Не то чтобы Адам опасался, как бы замысел бабушки по нахождению ему подходящей супруги не увенчался успехом, он давным-давно поклялся себе, что этого никогда не случится снова! Но как бы ни раздражала его старушка временами, он был искренне к ней привязан и не имел ни малейшего желания ранить ее чувства. Поэтому решил последовать примеру Ройстона и на некоторое время уехать из Лондона подальше от хитроумных бабушкиных замыслов.
Однако отказаться от ужина в доме леди Сисели нынче вечером он никак не мог, хотя и понимал, что встретит там огромное количество респектабельных юных леди, жаждущих его одобрения, чего конечно же никогда не случится! Зато так ему предоставится удобная возможность сообщить бабушке о своем отъезде, а ради этого можно и потерпеть ужин.
Заметив на лице гувернантки выражение крайнего испуга, он нахмурился:
— Еще раз спрашиваю, имеются ли с вашей стороны возражения против поездки в Кембриджшир со мной и Амандой?
Елена вытянулась перед ним по струнке:
— Нет, разумеется, нет. Отвечая на ваш предыдущий вопрос, скажу, что смогу упаковать свои вещи и вещи Аманды в течение нескольких часов.
Адам скупо улыбнулся.
— Такая поспешность ни к чему, — медленно протянул он. — Сегодня вечером я приглашен на ужин. Так что готовьтесь к отъезду завтра утром. Полагаю, этого времени будет достаточно, чтобы… сообщить вашим друзьям и родственникам о своем недельном отсутствии.

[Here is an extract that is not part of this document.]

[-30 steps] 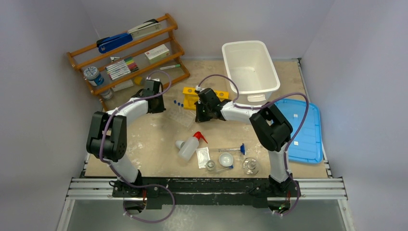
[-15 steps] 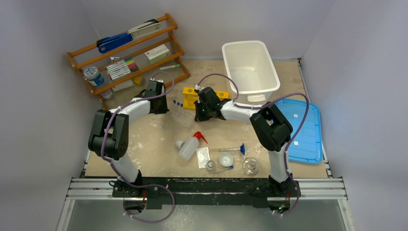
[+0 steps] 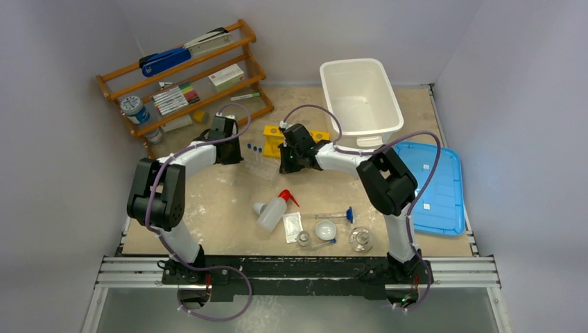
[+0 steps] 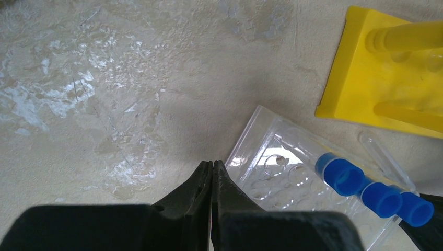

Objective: Organize the chemistry lab equipment
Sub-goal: Move the test tube rack to the center of the board.

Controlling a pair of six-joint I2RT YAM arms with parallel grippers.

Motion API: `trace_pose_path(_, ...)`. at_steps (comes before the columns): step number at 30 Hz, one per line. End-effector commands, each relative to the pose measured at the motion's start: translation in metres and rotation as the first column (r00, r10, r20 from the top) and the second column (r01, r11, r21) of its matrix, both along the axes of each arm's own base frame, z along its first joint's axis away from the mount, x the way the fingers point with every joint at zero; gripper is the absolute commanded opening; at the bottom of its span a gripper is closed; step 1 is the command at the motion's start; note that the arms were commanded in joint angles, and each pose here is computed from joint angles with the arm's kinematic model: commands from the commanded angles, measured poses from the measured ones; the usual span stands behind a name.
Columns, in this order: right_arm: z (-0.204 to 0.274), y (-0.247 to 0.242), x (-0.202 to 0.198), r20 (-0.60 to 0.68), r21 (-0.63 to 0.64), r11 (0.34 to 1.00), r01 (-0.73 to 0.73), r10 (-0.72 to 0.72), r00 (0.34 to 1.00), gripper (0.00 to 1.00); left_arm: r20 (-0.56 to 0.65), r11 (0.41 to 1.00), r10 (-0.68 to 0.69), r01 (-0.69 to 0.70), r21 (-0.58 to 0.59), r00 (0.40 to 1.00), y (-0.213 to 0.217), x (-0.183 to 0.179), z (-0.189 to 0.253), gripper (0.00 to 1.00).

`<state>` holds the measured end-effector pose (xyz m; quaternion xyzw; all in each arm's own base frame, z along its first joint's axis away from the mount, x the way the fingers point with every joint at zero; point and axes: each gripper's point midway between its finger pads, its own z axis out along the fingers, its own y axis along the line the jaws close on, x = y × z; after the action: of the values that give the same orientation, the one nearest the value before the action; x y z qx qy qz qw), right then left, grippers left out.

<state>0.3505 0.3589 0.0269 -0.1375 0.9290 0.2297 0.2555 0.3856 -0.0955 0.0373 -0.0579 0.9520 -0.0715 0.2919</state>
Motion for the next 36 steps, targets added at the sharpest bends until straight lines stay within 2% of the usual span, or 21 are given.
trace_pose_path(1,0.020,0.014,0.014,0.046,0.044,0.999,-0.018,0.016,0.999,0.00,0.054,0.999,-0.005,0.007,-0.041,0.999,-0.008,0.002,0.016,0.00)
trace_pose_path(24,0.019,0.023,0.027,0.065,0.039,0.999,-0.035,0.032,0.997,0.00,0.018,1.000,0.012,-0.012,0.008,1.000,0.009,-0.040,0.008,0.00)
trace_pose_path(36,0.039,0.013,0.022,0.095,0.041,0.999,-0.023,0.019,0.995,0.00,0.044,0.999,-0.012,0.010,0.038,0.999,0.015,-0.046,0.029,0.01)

— Приблизительно недельном.
— Именно так, — сухо подтвердил он.
Невилл был единственным оставшимся у Елены родственником, и, узнай он о ее местонахождении, наверняка потребовал бы ее немедленного ареста!

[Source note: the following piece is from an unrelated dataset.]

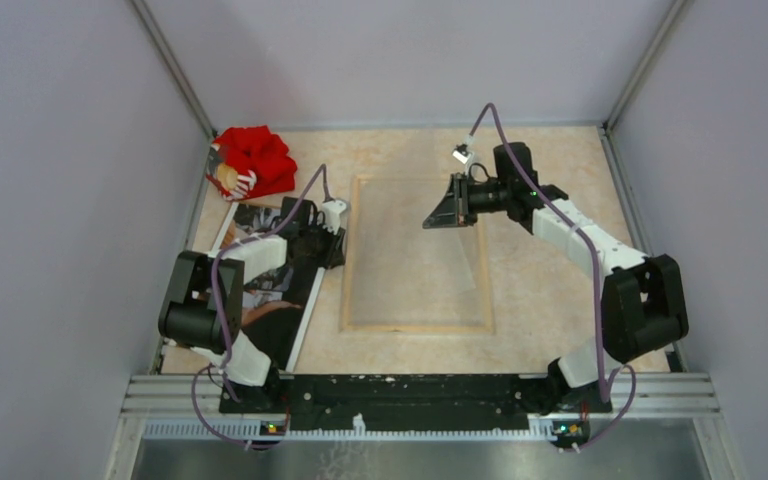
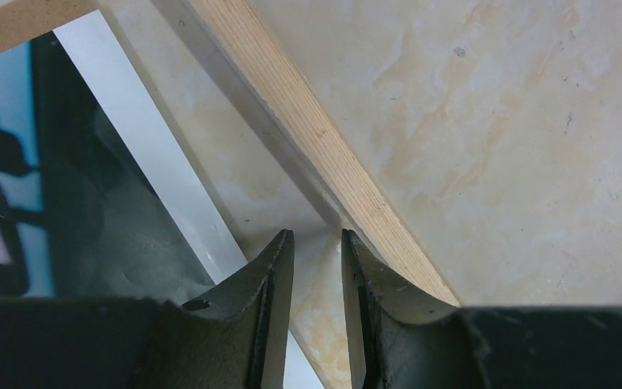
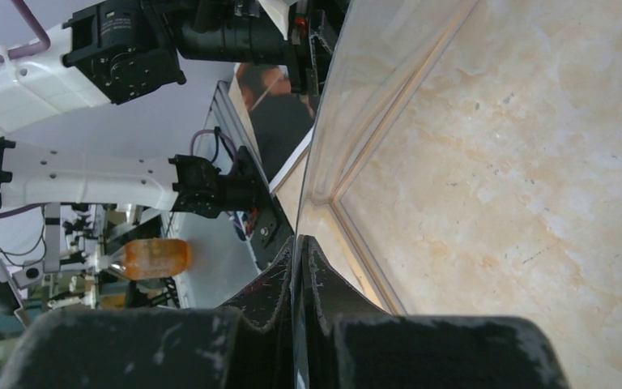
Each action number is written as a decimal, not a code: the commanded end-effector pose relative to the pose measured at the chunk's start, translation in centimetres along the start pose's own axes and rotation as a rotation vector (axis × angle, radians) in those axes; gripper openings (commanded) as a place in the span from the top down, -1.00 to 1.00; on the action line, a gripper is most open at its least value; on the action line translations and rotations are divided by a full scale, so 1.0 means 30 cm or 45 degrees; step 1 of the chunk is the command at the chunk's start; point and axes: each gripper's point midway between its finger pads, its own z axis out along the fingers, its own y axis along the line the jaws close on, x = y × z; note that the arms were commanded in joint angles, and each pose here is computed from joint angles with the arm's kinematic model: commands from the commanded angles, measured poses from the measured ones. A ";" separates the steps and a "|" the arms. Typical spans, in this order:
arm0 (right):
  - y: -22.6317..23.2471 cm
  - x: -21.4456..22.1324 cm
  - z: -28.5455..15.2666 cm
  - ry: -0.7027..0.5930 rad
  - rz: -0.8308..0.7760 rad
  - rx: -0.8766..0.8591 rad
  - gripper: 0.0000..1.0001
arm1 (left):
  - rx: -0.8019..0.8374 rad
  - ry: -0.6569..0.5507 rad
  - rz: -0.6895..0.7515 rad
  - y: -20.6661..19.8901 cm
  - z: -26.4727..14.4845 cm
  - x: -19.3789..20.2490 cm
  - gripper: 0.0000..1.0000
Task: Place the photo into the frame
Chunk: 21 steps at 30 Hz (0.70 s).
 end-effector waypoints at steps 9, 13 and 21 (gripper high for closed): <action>0.092 -0.048 -0.008 -0.050 -0.132 -0.065 1.00 | 0.005 0.052 -0.044 0.009 0.005 0.036 0.30; 0.129 -0.035 -0.024 -0.055 -0.165 -0.076 1.00 | 0.008 0.052 -0.044 0.009 0.005 0.037 0.30; 0.161 -0.032 -0.045 -0.071 -0.193 -0.079 1.00 | 0.014 0.052 -0.049 0.006 0.005 0.038 0.31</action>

Елена с самого начала решила для себя: чем меньше ее друзья — а еще имелось несколько человек, верящих в ее невиновность, — будут знать о постигшем ее несчастье, тем лучше для них.

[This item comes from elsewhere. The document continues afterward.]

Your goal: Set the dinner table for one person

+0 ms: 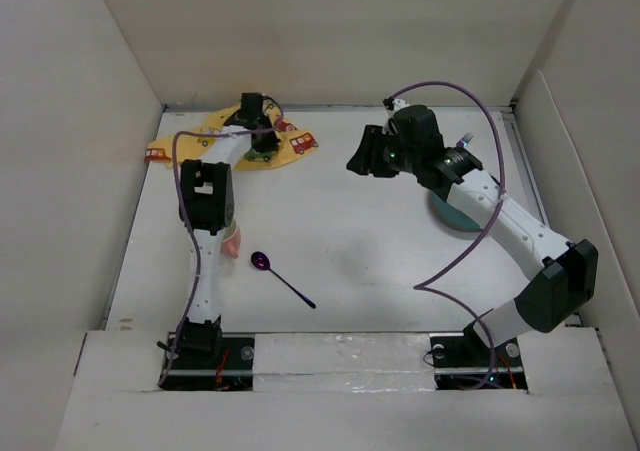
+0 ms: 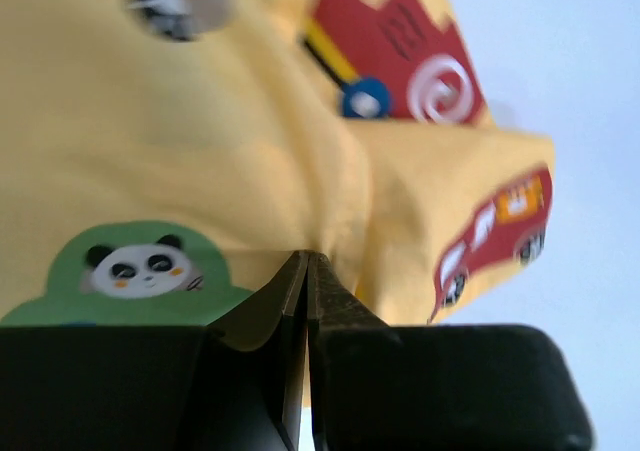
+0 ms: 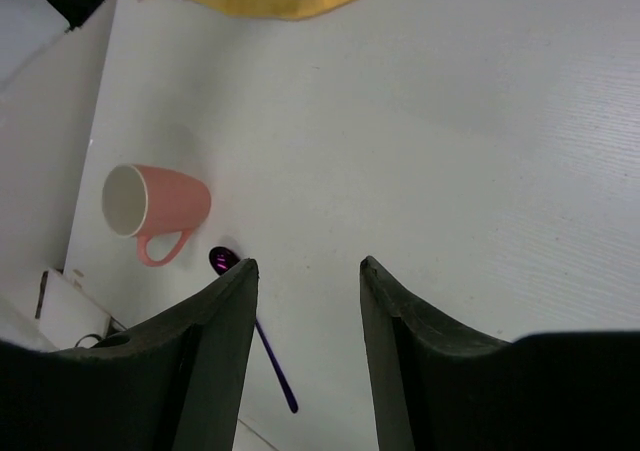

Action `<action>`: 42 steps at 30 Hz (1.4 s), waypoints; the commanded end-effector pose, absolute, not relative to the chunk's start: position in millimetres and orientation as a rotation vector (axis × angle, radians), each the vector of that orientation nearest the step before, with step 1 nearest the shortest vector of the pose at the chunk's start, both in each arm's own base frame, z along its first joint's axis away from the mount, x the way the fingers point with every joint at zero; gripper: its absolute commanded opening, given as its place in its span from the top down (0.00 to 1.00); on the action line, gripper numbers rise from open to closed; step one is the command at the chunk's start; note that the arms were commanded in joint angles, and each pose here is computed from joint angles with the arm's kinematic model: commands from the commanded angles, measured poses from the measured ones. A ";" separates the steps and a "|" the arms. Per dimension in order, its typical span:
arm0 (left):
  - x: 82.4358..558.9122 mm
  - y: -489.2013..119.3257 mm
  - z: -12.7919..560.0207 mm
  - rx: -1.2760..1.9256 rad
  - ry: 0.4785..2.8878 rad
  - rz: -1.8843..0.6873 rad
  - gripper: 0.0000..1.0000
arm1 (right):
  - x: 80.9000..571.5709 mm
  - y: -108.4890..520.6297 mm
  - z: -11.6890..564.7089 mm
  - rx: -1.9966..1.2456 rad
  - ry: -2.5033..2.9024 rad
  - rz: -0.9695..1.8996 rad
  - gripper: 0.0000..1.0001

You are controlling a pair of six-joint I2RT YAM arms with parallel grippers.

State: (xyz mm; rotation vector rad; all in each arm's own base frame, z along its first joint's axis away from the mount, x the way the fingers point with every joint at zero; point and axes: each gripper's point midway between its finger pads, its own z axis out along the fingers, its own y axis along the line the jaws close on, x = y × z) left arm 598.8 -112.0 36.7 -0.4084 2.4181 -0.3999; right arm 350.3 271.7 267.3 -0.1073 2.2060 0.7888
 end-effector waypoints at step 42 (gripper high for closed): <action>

Спешно покидая в конце февраля йоркширское имение герцога, она вынуждена была принять деньги от своей близкой подруги Лиззи Карлтон. Позднее она сообщила ей письмом, что благополучно прибыла в Лондон и хорошо устроилась. Но посвящать подругу в подробности Елена не решалась. Не могла рисковать.
Она окончательно решила назваться овдовевшей миссис Еленой Лейтон, молодой ученой дамой, для которой после преждевременной кончины мужа настали тяжелые времена. Она не могла поступить иначе, если действительно хотела спрятаться на виду у всего Лондона, так как знала, что представители света предпочитают не замечать ни людей, которые на них работают, ни тем более тех, кто работает на других аристократов.
— Мне некого ставить в известность об отъезде, милорд, — холодно ответила она. — Разрешите вернуться в классную комнату?
— Разумеется.
— Благодарю вас, милорд.
Адам задумчиво барабанил пальцами по щеке, наблюдая, как Елена бесшумно покидает его кабинет и закрывает за собой дверь. Он был раздражен тем, что ей в очередной раз удалось избежать необходимости раскрытия каких-либо сведений о себе или о людях, с которыми она связана. Он решил, что она вправе так поступать, потому что ее родственные и даже романтические связи не имеют никакого отношения к ее работе и, следовательно, не должны представлять для него никакого интереса.
Хотя она и отказалась оповещать кого-либо о своем отъезде в Кембриджшир, Адам никак не мог избавиться от навязчивой мысли о том, какому джентльмену посчастливилось в настоящий момент быть обласканным ее полными, чувственными губами.